Beneath this line is the data. Output exactly the lines from the line with "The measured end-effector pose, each" to the line with "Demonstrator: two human", both ends included, and nothing more.

[Stored data entries]

--- --- ---

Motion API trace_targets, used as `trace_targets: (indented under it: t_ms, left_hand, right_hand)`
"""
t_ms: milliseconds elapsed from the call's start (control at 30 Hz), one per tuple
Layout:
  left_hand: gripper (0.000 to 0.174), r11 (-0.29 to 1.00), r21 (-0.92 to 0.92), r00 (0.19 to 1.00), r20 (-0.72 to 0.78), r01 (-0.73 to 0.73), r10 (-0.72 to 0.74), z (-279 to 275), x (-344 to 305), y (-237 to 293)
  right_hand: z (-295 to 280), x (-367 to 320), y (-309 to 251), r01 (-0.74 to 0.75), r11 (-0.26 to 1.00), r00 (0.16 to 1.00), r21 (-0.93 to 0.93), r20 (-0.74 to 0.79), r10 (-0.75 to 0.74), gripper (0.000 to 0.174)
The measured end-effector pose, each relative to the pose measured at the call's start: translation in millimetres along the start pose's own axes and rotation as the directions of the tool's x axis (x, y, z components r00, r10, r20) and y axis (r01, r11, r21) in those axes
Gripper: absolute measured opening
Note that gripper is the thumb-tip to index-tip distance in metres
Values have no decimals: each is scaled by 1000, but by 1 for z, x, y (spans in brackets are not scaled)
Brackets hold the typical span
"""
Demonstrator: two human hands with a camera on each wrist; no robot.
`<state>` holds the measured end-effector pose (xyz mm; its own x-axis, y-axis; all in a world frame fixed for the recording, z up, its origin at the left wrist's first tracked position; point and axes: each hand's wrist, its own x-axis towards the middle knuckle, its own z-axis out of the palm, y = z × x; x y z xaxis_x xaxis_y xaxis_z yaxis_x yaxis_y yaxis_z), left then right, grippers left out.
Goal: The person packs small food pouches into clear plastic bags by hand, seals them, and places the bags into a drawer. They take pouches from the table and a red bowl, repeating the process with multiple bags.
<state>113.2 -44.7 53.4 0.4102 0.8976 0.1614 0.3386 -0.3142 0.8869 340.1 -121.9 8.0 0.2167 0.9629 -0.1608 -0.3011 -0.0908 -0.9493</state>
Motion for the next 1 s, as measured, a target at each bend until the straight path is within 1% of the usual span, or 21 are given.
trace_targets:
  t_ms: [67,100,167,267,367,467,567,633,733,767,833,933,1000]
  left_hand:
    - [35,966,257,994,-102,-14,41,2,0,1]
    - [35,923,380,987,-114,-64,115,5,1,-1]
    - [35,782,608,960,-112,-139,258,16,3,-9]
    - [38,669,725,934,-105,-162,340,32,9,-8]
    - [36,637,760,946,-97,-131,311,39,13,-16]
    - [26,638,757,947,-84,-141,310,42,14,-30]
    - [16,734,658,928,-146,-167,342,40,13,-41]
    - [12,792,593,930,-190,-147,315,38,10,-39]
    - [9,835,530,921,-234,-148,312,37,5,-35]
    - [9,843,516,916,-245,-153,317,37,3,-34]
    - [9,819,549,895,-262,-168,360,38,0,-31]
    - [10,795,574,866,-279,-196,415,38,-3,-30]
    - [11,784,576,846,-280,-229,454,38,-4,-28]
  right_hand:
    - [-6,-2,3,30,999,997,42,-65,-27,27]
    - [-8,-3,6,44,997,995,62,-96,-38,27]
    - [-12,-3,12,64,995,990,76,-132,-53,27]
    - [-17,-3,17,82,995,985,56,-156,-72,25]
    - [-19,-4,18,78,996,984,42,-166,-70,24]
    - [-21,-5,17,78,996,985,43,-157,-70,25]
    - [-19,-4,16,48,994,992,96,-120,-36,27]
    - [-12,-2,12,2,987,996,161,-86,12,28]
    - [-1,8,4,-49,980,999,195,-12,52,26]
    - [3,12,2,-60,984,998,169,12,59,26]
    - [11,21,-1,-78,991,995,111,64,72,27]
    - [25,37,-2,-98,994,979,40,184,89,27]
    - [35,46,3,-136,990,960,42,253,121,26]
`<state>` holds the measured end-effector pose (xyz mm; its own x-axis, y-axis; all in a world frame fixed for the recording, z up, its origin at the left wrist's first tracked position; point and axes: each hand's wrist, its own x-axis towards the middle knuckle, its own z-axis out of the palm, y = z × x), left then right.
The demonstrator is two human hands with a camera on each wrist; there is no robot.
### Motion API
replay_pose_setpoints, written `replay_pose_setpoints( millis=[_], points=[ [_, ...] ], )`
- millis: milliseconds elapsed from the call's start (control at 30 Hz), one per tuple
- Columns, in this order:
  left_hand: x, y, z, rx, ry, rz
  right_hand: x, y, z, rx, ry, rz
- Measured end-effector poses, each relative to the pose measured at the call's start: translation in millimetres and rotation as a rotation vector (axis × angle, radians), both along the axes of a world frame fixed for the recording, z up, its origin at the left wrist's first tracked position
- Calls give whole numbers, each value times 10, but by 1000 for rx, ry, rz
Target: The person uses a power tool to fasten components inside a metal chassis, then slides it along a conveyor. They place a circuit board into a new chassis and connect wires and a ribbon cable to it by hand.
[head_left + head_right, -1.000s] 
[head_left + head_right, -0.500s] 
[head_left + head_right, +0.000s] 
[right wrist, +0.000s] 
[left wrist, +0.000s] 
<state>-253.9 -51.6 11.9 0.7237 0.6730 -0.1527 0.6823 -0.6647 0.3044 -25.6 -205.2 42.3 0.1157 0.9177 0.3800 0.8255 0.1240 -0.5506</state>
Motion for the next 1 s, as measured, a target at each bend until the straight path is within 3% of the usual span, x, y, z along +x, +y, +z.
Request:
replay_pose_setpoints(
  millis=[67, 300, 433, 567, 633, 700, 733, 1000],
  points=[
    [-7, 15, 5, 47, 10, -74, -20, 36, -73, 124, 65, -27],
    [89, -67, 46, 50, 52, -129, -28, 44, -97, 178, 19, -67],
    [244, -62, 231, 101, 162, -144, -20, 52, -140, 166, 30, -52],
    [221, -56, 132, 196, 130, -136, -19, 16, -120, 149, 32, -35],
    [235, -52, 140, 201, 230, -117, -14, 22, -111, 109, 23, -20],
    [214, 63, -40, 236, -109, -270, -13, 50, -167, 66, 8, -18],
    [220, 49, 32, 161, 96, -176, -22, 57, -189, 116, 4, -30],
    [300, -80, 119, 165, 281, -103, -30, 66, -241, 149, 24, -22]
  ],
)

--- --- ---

- [ANSWER BOX]:
The measured end-effector pose, each relative to the pose measured at the call's start: translation in millimetres along the start pose's own axes and rotation as the directions of the tool's x axis (x, y, z components r00, r10, r20) and y axis (r01, r11, r21) in those axes
Gripper: absolute measured opening
Note that gripper is the thumb-tip to index-tip distance in metres
Values have no decimals: each is scaled by 1000, but by 1 for z, x, y (spans in brackets are not scaled)
Brackets hold the typical span
"""
Demonstrator: two human hands with a camera on each wrist; no robot.

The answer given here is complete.